Snowlin must have been a few metres ahead of Roy and raising slogans. According to her neighbour S. Selvi, who was also among the protestors, her last words before a bullet hit her were: “Down, down Sterlite."

Like the other 12 people who died with bullet injuries either in their head or chest, images of Snowlin show that she was shot on the face. Her brother J. Godwin said she could have been shot at the back of her neck and the bullet could have come out through her mouth.

“She (Snowlin) was a very bold girl and would bring her friends to the agitations. In the last few months, she attended most of the protests against Sterlite," said Selvi, who attended the protest with her daughter.

Selvi added that Snowlin’s activism was influenced by her mother Vanitha, who has been at the forefront in gathering her neighbours to agitate against the copper smelting industry. Leaving Godwin and his father at home, all the women and children of the household went for the protest.
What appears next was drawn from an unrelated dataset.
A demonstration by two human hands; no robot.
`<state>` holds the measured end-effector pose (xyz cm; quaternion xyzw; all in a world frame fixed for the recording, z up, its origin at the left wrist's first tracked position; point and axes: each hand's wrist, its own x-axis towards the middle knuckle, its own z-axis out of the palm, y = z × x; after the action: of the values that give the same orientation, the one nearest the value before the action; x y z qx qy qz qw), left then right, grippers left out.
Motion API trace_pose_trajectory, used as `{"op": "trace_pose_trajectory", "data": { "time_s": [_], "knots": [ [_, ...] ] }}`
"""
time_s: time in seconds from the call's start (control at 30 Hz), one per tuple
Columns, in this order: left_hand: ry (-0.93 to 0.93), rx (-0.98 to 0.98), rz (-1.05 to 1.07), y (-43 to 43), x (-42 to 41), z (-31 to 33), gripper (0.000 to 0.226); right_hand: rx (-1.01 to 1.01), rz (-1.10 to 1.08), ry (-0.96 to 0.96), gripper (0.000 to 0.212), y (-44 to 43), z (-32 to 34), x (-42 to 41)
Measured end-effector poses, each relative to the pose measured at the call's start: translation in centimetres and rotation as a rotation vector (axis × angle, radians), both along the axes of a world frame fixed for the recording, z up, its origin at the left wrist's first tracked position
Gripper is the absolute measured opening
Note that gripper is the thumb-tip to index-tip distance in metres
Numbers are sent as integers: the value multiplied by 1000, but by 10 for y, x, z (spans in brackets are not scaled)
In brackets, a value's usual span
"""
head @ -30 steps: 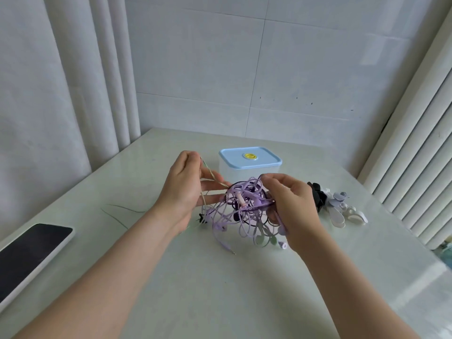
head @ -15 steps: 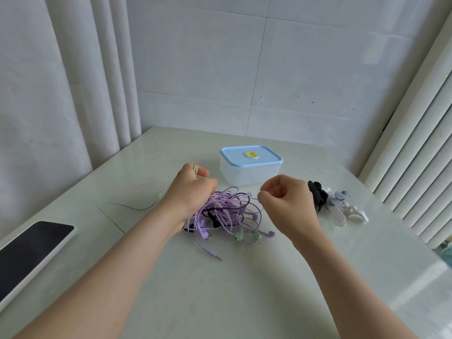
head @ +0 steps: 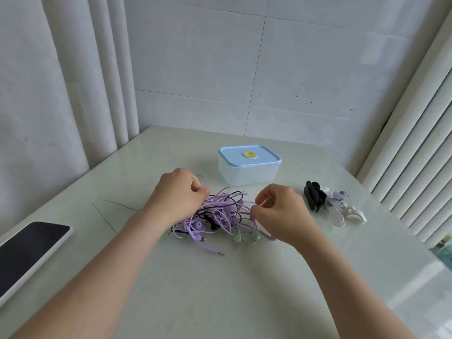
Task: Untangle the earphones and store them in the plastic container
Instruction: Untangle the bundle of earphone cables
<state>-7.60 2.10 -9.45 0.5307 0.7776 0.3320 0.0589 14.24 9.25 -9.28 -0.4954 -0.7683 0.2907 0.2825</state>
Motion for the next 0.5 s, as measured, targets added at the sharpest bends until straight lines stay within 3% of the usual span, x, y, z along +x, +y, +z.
{"op": "trace_pose_trajectory", "data": {
  "time_s": [0.23, 0.37, 0.5],
  "knots": [
    [50, -190, -78, -3, 13, 1, 54, -148, 92, -81, 26, 0, 2, -1],
    [-7, -188, -160, -4, 12, 2, 63, -55, 137, -212, 12, 3, -4, 3],
    [-56, -240, -265, -4, 9, 3, 72, 11, 204, -295, 27, 2, -4, 6]
  ]
}}
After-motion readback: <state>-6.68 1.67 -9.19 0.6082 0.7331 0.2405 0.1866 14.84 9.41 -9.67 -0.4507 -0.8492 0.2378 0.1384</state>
On the afternoon of 22 May, when the police entered the fishing hamlet of Threspuram and started beating up people, 47-year old J. Jansi was returning from her daughter’s house, after giving her the fish she had cooked. She challenged the police action and became one of the victims.

Jana Rose saw her brother K. Glaston downed by a bullet. Flower vendor Mariammal who is recovering from injuries, has to take care of her husband who has sustained head injuries and a fracture.

The movement sustained for a longer period of time because of the women and the families they brought along, said Tiphange.

“On that day, I saw women calling all the bystanders on the road to join them. When people came in to protest as families, how would they instigate violence?" asked Tiphange.

Back in Mini Sagayapuram, Snowlin’s mother said that all the lives that were lost would rest in peace only when Sterlite shuts down.

The “Down, down Sterlite" slogans that engulfed the port town over the last few months seem to have died down. However, the voices have definitely not been silenced.